▶ _TASK DESCRIPTION_:
Reproduce the listing that follows character for character, excluding its pictures.
☆ ☆ ☆ ☆
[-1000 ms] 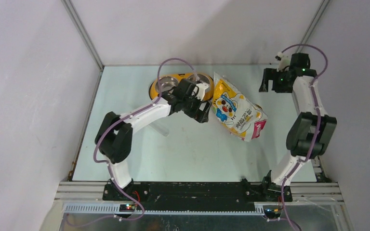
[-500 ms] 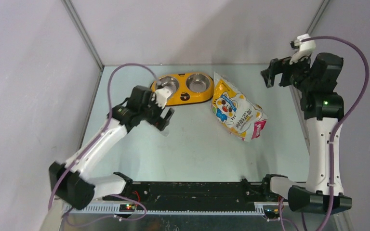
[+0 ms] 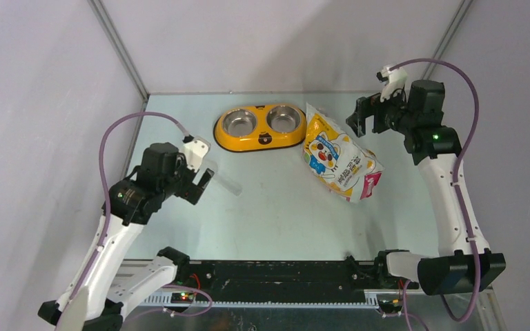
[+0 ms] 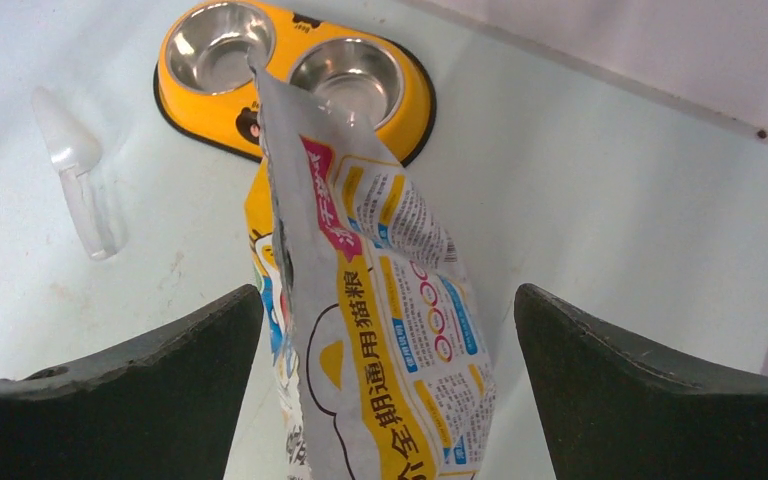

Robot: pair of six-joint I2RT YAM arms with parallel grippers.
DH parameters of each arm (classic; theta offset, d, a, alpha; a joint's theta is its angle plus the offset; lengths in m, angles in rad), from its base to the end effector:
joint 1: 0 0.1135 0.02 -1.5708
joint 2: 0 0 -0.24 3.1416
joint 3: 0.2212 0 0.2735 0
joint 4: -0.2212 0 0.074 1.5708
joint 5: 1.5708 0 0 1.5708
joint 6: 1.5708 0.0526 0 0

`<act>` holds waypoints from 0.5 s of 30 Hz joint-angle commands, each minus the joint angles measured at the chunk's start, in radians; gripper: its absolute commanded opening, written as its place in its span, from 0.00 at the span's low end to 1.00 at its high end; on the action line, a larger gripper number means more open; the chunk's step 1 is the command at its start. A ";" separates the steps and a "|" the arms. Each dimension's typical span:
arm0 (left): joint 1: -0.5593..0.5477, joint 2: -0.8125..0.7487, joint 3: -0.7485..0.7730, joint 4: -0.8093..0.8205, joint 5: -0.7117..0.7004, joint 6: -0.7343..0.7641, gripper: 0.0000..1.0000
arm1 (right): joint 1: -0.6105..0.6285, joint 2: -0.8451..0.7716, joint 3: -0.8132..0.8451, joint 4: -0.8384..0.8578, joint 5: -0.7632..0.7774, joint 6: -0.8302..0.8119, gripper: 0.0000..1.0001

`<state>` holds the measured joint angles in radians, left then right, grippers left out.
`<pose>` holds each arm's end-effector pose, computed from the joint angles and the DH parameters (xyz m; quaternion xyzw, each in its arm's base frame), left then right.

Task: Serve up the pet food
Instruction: Open the pet food bag at the center of the board.

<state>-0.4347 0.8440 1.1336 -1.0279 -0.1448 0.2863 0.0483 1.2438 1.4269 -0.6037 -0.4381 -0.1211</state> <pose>0.1776 -0.0741 0.3417 0.2944 0.8639 0.0361 0.4071 0.3040 0.0370 0.3987 -0.1871 0.8062 0.1629 0.5372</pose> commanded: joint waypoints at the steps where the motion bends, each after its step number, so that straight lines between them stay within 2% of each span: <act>1: 0.071 0.015 0.006 -0.030 0.001 -0.014 1.00 | 0.013 -0.011 -0.019 0.050 0.023 0.015 0.99; 11: 0.223 -0.001 0.015 0.008 0.188 -0.039 1.00 | 0.014 -0.019 -0.067 0.118 0.079 0.070 1.00; 15: 0.255 -0.022 0.021 0.025 0.197 -0.060 1.00 | 0.013 0.002 -0.082 0.130 0.068 0.088 0.99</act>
<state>-0.2054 0.8513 1.1332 -1.0462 -0.0093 0.2623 0.0589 1.2419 1.3525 -0.5381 -0.3820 -0.0673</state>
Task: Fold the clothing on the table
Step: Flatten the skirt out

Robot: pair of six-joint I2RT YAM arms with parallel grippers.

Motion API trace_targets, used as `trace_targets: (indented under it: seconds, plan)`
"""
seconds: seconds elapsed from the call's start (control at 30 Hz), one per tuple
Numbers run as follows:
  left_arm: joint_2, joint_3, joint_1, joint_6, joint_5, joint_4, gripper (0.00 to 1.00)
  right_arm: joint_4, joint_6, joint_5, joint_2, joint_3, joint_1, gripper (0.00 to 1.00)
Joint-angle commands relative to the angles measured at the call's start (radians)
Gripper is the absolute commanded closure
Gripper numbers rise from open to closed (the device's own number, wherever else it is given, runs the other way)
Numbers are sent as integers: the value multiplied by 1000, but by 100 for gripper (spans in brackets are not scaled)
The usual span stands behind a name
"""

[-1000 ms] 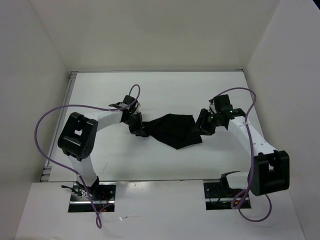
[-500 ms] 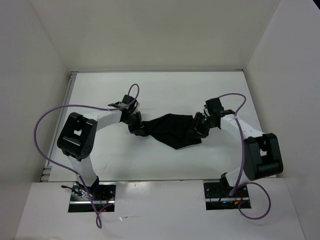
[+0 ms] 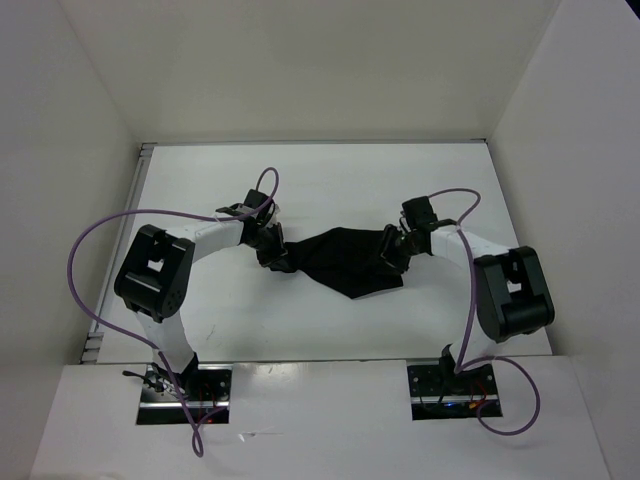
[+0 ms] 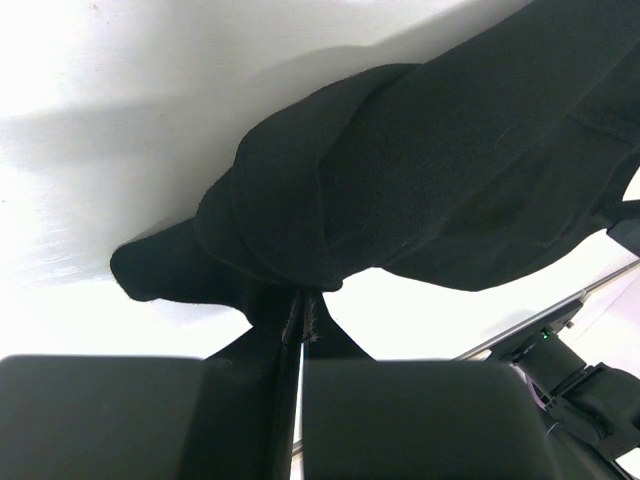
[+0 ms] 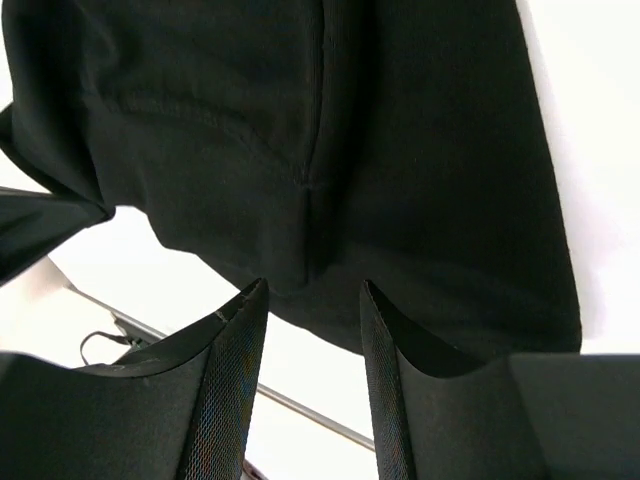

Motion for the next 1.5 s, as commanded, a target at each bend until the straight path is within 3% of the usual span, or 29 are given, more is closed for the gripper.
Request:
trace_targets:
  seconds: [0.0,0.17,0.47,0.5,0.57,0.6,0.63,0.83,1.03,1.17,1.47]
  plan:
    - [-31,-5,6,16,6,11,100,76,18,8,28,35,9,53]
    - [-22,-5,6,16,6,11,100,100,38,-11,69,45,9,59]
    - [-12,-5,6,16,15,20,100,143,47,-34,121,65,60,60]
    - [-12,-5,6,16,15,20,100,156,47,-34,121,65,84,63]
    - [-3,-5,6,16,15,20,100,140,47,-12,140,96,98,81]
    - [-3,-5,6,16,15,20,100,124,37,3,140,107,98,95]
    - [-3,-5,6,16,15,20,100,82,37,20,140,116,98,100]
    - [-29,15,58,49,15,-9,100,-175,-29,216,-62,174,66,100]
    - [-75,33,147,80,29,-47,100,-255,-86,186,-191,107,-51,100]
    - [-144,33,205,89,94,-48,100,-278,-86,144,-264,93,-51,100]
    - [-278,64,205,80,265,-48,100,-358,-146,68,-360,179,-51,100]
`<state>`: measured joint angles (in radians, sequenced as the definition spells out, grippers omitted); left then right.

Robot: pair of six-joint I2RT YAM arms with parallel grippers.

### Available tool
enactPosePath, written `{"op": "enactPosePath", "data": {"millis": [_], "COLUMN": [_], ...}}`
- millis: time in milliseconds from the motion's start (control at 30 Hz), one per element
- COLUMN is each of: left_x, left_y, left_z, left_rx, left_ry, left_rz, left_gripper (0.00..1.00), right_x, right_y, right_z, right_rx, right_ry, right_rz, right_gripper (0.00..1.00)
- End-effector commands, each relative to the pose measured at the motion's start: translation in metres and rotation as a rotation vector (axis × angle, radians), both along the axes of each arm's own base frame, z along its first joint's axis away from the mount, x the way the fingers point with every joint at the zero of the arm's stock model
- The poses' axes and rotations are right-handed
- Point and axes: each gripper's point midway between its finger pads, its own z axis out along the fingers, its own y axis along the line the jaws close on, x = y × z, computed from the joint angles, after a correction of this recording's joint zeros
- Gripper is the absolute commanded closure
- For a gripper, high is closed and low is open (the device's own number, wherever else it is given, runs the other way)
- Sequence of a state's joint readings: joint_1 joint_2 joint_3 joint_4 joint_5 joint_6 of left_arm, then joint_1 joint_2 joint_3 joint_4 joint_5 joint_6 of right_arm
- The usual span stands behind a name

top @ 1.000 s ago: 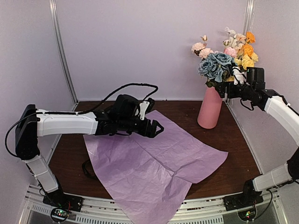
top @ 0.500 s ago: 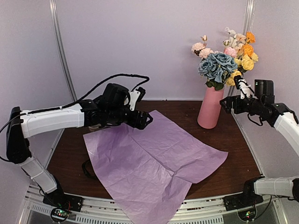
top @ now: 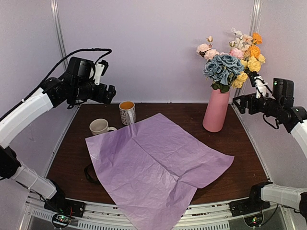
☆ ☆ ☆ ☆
▶ _SOLUTION TO THE PROBLEM_:
[-1000 ms] 
[-500 ms] 
[+0 ms] 
[+0 ms] 

Robot: pair of six-joint I2RT YAM arms with parallel grippers.
DH parameters of each arm (classic; theta offset, d, a, alpha; a joint's theta is its angle plus the offset; lengths in m, angles in rad), from its base to the end effector:
joint 1: 0 0.1135 0.02 -1.5708
joint 2: 0 0 -0.24 3.1416
joint 3: 0.2212 0 0.2735 0
joint 4: -0.2212 0 0.074 1.5708
joint 5: 1.5708 0 0 1.5708
joint 6: 1.5708 0.0526 0 0

`<act>` holds waypoints from 0.5 s of 30 Hz joint-angle commands, each minus the joint angles measured at the chunk's start, in radians; gripper: its absolute commanded opening, written as its place in its span, from 0.00 at the span's low end to 1.00 at its high end; on the action line, a larger gripper number means more open; the chunk's step 1 is the command at its start. A ";" separates the steps and a "|" the arms. Each dimension's typical span:
arm0 (left): joint 1: -0.5593..0.5477, joint 2: -0.8125..0.7487, joint 3: -0.7485..0.7730, joint 4: -0.8093..0.8205, joint 5: -0.7117..0.7004, joint 6: -0.7343..0.7641, gripper: 0.0000..1.0000
arm1 (right): joint 1: -0.6105..0.6285, joint 2: -0.8451..0.7716, joint 3: -0.8132..0.8451, joint 4: -0.8384..0.8578, joint 5: -0.7632..0.7774, joint 6: -0.8302..0.8119, gripper: 0.0000..1.0001

`<state>` holds the measured joint angles in radians, left then right, grippers left out.
`<pose>` holds each arm's end-effector pose, computed from the joint angles and the DH parameters (xyz m; quaternion xyzw, each in its arm's base frame), left then right.

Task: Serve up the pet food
Instruction: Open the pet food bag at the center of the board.

<state>-0.4347 0.8440 1.1336 -1.0279 -0.1448 0.2863 0.0483 1.2438 1.4269 -0.6037 -0.4381 -0.1211</state> <pose>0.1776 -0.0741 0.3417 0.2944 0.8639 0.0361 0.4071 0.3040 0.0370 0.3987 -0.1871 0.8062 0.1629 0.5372</pose> commanded: joint waypoints at the steps where the motion bends, each after its step number, so that straight lines between them stay within 2% of each span: <act>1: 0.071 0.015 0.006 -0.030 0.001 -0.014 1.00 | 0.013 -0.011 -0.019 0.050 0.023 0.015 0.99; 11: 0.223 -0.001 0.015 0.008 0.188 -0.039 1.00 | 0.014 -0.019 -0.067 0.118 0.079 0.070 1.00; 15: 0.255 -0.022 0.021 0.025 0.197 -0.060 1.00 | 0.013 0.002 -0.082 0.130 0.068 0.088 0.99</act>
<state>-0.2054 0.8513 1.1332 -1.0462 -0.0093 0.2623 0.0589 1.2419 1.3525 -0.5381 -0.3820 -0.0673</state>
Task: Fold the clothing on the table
Step: Flatten the skirt out

Robot: pair of six-joint I2RT YAM arms with parallel grippers.

Motion API trace_targets, used as `trace_targets: (indented under it: seconds, plan)`
"""
seconds: seconds elapsed from the call's start (control at 30 Hz), one per tuple
Numbers run as follows:
  left_arm: joint_2, joint_3, joint_1, joint_6, joint_5, joint_4, gripper (0.00 to 1.00)
  right_arm: joint_4, joint_6, joint_5, joint_2, joint_3, joint_1, gripper (0.00 to 1.00)
Joint-angle commands relative to the angles measured at the call's start (radians)
Gripper is the absolute commanded closure
Gripper numbers rise from open to closed (the device's own number, wherever else it is given, runs the other way)
Numbers are sent as integers: the value multiplied by 1000, but by 100 for gripper (spans in brackets are not scaled)
The usual span stands behind a name
"""

[-1000 ms] 
[-500 ms] 
[+0 ms] 
[+0 ms] 
[+0 ms] 

Motion for the next 1.5 s, as commanded, a target at each bend until the straight path is within 3% of the usual span, or 29 are given, more is closed for the gripper.
Request:
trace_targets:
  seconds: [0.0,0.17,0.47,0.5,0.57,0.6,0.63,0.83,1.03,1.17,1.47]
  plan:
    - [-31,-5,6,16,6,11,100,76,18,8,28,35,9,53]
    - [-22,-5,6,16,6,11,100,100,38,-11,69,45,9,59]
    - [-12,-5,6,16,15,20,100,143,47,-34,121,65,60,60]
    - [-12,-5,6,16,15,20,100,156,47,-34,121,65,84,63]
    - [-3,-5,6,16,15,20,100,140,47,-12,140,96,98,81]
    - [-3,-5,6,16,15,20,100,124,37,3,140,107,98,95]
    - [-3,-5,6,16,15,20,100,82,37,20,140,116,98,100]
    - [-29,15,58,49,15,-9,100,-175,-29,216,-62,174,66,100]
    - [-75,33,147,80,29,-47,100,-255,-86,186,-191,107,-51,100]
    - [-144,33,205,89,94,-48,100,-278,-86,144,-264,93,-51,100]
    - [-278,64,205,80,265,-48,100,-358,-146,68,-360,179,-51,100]
`<state>`: measured joint angles (in radians, sequenced as the definition spells out, grippers omitted); left then right.

Robot: pair of six-joint I2RT YAM arms with parallel grippers.

### Available tool
enactPosePath, written `{"op": "enactPosePath", "data": {"millis": [_], "COLUMN": [_], ...}}`
- millis: time in milliseconds from the motion's start (control at 30 Hz), one per element
- COLUMN is each of: left_x, left_y, left_z, left_rx, left_ry, left_rz, left_gripper (0.00..1.00), right_x, right_y, right_z, right_rx, right_ry, right_rz, right_gripper (0.00..1.00)
- End-effector commands, each relative to the pose measured at the motion's start: translation in metres and rotation as a rotation vector (axis × angle, radians), both along the axes of each arm's own base frame, z along its first joint's axis away from the mount, x the way the fingers point with every joint at the zero of the arm's stock model
- The poses' axes and rotations are right-handed
- Point and axes: each gripper's point midway between its finger pads, its own z axis out along the fingers, its own y axis along the line the jaws close on, x = y × z, computed from the joint angles, after a correction of this recording's joint zeros
- Gripper is the absolute commanded closure
- For a gripper, high is closed and low is open (the device's own number, wherever else it is given, runs the other way)
- Sequence of a state's joint readings: joint_1 joint_2 joint_3 joint_4 joint_5 joint_6 of left_arm, then joint_1 joint_2 joint_3 joint_4 joint_5 joint_6 of right_arm
- The usual span stands behind a name

top @ 1.000 s ago: 
top @ 0.500 s ago: 
top @ now: 

Response complete; there is no more output.